Llegamos al depósito desanimados, cansados y transpirados. Los muchachos cambiaron sus ropas y se lavaron en silencio, para ir ocupando los lugares que solían ocupar desde el momento en el que los zombies nos habían rodeado.

Solitarios. Taciturnos. El mismo ánimo de unas cuantas jornadas atrás volvió a hacerse presente.

A pesar de haberme duchado, las manos me sudaban, y unos ligeros espasmos me precipitaban.

Mi mente volaba a mil por hora, procesando pensamientos de los más variados, llevándolos de un rincón a otro de la consciencia.

Todo lo vivido hasta entonces pasó por mi cabeza. La plaga, desatada sigilosamente hasta derribar la sociedad que conocíamos; el encierro en el edificio; Mariana, y el resto del grupo. Chinchulín.

Mi mente volaba hasta el futuro. A todos los escenarios posibles de la lucha cuerpo a cuerpo que nos tendría como protagonistas esa noche. Me imaginaba realizando los golpes aprendidos del Carnicero, sin saber a ciencia cierta si podría realizarlos.

Pero esperaba que sí. Deseaba salir victorioso. Sobrevivir una vez más. Aunque eso implicase tener que matar al Vecino Huraño.

Me visualicé comiendo un trozo de carne asada, arrancada del cuerpo mutilado de Chinchulín.

Benicio tenía razón. Tarde o temprano, todos quebraban.

Esa noche perdería todo rastro que me quedaba de humanidad.

O moriría en el intento.

El sol se escondió antes de lo que esperaba. O de lo que anhelaba.

Orlando recorrió el depósito, convocando a todos a la oficina, por orden del Carnicero.

Me levanté con pesadez del colchón en el que me había refugiado para fantasear con que nada de lo que estaba ocurriendo era real.

Y con la misma pesadez recorrí la distancia que cubría desde el vestuario hasta las oficinas.

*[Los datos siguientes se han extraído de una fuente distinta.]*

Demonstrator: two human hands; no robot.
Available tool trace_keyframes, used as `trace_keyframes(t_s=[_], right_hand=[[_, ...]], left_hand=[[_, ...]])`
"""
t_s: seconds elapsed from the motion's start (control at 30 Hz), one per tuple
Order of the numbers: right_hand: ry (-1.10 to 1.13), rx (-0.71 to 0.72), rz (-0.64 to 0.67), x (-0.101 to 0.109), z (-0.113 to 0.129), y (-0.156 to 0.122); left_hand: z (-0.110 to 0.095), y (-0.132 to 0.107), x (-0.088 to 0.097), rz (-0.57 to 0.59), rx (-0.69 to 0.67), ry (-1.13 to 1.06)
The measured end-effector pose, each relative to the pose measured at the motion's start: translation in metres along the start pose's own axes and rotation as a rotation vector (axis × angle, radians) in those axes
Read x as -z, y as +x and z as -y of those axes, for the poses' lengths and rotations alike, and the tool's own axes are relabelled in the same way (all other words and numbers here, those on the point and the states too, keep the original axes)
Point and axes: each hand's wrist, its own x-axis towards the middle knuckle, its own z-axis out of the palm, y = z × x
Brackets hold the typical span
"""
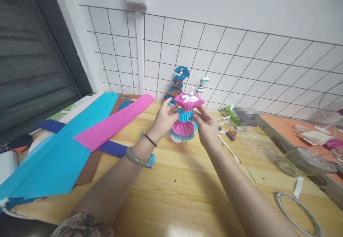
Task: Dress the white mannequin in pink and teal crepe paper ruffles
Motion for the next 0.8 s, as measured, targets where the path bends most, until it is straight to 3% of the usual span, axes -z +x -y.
trace_keyframes(t_s=[0.1, 0.23, 0.37, 0.5, 0.63, 0.8], right_hand=[[0.025, -0.005, 0.026, 0.0, 0.001, 0.001], [0.106, -0.075, -0.041, 0.01, -0.009, 0.0], [0.254, -0.322, -0.265, 0.033, -0.03, -0.014], [0.366, -0.57, -0.317, 0.047, -0.048, -0.047], [0.538, -0.831, -0.216, 0.032, -0.048, -0.08], [0.69, -0.95, -0.127, -0.001, -0.042, -0.086]], left_hand=[[0.006, 0.002, 0.002, 0.028, -0.012, 0.028], [0.009, 0.002, 0.003, 0.03, 0.11, 0.102], [0.009, 0.004, 0.005, 0.009, 0.169, 0.181], [0.012, 0.006, 0.009, -0.038, 0.239, 0.202], [0.014, 0.004, 0.009, 0.0, 0.269, 0.153], [0.014, 0.002, 0.008, 0.168, 0.277, 0.101]])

Allí ya estaban esperando Cogollo, el gordo Luis y el líder.

Me ubiqué a la izquierda de Luis, y uno a uno fueron llegando los rezagados. Benicio entró a lo último, con una cara sombría, similar a la mía.

Era evidente que estaba nervioso. Asustado.

En realidad, todos parecían estarlo. Menos el Carnicero. Su rostro escondía una satisfacción que solo una mente retorcida como la suya podría generar en una situación así.

Barajaba las cartas con lentitud, observando a cada uno.

—¿Estamos todos? —preguntó.

Hubo un asentimiento general, con varios movimientos de cabeza, y unos pocos susurros.

El corazón, una vez más, se me agitaba con violencia, buscando salir a través de mi boca. Por unos instantes creí que me delataría.

Estaba sudando, y los pelos de mi único brazo se encresparon.

Orlando, a la izquierda del Carnicero, cortó a la mitad el mazo que éste le había cedido.

Hasta que de pronto, una idea increíble y luminosa me encendió la cara.

—Espera —Le dije—. ¡Quiero cambiar de lugar!

Todos voltearon el rostro hacia mí, y el gesto de satisfacción del Carnicero se desvaneció ante mi actitud.